Lovro Medić

Personal information
- Full name: Lovro Medić
- Date of birth: 23 October 1990 (age 35)
- Place of birth: Zagreb, Croatia
- Height: 1.89 m (6 ft 2+1⁄2 in)
- Position: Forward

Team information
- Current team: Zagreb

Youth career
- 2001–2009: Zagreb

Senior career*
- Years: Team / Apps / (Gls)
- 2009–2016: Zagreb / 178 / (31)
- 2016–2017: Boavista / 0 / (0)
- 2017: → Gafanha (loan) / 10 / (1)
- 2018–: Zagreb / 112 / (34)

= Lovro Medić =

Croatian footballer

Lovro Medić (born 23 October 1990) is a Croatian professional footballer who plays for NK Zagreb as a forward.

==Club career==
A product of the NK Zagreb academy, Medić made his Prva HNL debut in the 2009–10 season, starting in the 6 March 2010 1–0 away loss against NK Lokomotiva.
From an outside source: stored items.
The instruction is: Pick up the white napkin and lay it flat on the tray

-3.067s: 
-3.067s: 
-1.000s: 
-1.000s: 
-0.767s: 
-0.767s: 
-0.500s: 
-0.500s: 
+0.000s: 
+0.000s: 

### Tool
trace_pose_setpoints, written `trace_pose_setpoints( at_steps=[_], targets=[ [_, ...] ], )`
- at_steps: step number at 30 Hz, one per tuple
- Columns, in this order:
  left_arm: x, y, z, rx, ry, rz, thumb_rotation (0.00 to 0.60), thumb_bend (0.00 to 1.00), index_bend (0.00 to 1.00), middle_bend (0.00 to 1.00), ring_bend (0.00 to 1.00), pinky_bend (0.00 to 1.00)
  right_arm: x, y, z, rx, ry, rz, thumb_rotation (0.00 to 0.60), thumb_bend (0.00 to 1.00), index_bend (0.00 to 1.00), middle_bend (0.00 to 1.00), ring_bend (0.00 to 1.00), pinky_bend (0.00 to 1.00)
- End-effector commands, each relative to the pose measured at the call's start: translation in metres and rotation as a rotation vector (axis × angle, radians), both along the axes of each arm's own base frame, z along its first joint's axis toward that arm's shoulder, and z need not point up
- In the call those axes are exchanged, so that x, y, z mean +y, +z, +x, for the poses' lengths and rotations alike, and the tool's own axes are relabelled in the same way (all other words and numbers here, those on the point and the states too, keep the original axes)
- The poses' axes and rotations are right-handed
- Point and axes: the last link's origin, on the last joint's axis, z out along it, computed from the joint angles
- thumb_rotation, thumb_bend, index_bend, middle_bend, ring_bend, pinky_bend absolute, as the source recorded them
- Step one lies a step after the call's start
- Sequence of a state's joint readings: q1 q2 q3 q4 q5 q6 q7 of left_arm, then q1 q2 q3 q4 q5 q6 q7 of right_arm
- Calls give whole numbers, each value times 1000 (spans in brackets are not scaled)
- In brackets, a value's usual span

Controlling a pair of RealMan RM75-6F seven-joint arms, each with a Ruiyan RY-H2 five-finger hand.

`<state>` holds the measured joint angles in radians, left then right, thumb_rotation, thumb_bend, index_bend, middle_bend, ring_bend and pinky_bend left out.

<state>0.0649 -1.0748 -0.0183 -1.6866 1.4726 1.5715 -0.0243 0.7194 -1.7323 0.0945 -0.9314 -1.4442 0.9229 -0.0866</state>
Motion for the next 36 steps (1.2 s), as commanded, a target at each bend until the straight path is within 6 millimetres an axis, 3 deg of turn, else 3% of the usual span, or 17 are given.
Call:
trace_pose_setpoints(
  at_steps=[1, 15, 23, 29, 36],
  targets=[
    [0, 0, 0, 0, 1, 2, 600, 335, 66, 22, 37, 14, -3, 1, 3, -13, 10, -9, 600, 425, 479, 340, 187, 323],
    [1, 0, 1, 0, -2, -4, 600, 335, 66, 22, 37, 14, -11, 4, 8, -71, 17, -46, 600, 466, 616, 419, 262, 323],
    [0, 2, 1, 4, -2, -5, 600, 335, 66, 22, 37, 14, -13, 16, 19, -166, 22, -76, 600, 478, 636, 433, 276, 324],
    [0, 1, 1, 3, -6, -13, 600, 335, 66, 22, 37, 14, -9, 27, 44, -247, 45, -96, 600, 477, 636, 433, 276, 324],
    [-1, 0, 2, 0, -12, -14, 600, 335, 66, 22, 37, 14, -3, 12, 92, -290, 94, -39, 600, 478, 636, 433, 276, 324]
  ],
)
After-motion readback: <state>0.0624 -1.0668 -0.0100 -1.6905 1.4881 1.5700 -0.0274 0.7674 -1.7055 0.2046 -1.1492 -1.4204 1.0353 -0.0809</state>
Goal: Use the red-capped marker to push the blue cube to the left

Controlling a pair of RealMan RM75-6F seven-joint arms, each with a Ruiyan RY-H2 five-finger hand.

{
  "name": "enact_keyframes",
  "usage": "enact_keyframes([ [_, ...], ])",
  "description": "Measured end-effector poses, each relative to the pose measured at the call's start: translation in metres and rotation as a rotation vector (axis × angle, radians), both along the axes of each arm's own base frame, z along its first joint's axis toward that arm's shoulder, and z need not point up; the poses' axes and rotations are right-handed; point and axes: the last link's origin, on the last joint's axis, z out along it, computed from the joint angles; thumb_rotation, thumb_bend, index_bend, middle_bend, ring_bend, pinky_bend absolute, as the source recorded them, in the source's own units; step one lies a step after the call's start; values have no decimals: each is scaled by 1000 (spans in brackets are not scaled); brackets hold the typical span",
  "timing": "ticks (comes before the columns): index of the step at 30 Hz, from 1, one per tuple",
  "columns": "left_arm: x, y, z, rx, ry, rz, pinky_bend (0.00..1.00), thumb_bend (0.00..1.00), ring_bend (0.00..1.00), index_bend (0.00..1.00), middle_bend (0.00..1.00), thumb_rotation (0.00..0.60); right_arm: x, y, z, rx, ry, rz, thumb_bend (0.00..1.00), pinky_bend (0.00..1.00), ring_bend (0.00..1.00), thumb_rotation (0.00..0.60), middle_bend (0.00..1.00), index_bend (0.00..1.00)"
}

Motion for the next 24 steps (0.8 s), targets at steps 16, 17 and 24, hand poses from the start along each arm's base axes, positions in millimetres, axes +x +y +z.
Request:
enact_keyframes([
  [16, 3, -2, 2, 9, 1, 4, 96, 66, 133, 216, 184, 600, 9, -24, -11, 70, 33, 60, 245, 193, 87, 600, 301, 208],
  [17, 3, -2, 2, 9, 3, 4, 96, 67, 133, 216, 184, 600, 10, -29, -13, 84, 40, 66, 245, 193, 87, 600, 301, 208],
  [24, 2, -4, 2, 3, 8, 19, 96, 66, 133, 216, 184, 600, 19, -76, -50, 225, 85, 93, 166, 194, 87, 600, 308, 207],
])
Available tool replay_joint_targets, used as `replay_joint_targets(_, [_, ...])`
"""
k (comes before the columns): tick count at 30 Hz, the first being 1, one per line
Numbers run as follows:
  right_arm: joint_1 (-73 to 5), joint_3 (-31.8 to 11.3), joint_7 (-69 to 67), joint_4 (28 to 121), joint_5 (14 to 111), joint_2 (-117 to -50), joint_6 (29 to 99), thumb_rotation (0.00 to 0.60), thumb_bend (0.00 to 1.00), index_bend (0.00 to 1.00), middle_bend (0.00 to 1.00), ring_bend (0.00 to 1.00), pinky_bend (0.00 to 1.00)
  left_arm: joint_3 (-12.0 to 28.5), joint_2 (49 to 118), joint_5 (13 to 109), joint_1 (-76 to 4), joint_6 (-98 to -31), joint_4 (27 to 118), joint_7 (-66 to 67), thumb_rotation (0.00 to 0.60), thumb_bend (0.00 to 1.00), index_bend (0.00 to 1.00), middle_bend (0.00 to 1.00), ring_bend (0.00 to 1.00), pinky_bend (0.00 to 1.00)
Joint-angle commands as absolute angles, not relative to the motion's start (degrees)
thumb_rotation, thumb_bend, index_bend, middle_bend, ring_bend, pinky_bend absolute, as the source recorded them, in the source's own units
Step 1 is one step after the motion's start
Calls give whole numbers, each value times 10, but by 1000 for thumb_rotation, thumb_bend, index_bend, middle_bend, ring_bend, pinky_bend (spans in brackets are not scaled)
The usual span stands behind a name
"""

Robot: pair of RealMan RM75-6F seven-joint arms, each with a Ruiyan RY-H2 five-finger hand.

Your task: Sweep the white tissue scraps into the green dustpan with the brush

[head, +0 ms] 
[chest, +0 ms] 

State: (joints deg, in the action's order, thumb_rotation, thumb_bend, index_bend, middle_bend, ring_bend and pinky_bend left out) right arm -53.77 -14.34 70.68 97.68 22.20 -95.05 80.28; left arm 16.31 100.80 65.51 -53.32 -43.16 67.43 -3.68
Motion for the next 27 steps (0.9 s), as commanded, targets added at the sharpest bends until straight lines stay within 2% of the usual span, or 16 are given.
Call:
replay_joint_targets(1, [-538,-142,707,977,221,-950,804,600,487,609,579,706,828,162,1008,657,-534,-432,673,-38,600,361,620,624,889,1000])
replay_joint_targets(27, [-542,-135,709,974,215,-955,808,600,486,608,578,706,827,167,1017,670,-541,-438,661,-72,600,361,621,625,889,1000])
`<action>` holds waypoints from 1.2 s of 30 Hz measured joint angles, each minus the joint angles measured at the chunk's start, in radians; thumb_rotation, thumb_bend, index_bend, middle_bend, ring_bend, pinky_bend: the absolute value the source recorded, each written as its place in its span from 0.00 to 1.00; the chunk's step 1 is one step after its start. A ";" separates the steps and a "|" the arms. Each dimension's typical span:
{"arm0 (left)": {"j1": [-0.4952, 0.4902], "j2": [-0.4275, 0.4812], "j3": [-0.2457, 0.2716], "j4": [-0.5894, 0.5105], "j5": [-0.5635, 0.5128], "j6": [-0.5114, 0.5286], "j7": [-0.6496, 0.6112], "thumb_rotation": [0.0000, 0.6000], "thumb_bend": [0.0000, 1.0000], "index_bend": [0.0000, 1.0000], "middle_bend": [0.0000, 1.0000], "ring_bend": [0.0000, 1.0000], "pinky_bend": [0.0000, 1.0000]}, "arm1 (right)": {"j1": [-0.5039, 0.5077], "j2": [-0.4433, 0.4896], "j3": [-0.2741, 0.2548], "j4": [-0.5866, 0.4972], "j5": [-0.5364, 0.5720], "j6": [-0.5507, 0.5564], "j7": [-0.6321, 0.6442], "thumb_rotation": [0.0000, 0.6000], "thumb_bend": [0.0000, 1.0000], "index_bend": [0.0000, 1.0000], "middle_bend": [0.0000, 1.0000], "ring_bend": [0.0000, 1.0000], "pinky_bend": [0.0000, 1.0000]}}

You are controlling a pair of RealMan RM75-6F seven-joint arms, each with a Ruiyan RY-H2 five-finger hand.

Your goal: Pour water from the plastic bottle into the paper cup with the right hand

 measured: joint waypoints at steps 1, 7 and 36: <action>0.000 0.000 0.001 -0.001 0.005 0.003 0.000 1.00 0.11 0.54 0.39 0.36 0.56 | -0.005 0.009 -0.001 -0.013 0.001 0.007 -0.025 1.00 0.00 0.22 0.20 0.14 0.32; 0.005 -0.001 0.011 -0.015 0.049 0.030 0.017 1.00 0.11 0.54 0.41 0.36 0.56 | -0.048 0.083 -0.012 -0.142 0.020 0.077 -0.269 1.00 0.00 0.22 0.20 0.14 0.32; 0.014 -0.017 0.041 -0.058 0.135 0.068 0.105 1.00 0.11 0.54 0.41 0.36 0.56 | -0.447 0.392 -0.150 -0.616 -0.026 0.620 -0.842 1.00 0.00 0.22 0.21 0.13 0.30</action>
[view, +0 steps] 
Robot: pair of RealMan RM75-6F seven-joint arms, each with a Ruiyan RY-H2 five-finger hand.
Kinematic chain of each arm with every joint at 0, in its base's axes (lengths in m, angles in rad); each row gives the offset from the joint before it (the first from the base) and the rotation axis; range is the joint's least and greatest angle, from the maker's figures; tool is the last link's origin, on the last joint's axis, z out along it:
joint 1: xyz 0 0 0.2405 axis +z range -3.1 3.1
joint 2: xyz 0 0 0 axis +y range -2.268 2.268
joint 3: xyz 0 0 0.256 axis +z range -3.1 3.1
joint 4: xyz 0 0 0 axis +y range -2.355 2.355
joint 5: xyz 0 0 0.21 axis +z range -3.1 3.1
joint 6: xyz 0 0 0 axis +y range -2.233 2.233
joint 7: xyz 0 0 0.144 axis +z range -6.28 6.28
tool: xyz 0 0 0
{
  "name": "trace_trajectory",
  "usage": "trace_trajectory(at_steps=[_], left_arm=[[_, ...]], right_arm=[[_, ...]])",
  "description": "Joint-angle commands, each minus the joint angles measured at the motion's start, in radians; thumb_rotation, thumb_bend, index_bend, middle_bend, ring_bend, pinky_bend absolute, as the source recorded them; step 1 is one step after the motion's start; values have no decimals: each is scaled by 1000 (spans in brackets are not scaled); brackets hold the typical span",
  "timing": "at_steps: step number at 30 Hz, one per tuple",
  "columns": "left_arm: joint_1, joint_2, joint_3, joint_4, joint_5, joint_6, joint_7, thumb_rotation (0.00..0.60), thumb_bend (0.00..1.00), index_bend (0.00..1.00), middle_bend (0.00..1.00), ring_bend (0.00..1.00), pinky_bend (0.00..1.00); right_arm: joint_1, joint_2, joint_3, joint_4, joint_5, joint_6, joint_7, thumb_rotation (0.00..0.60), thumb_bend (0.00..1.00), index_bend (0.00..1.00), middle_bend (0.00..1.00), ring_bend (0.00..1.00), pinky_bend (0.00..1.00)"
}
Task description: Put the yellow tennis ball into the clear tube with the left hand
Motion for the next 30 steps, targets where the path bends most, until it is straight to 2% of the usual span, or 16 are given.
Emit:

He became a first team regular the following season, which drew controversy, and outrage from the Zagreb fans, the White Angels, as they believe that to be a case of nepotism, as Lovro is the son of the controversial NK Zagreb president, Dražen Medić, their dissatisfaction bolstered by the player's long scoring drought, broken only on 15 October 2011 when he scored the game-winning goal in the 88th minute of their 0–1 away win against NK Istra 1961. He remained, nonetheless, a fixture in the following seasons where he was one of top club scorers each of the seasons until finally On 30 June 2016, he signed for Portuguese Primeira Liga club Boavista F.C. He remained without a club between 2017 and 2018, before resigning with NK Zagreb.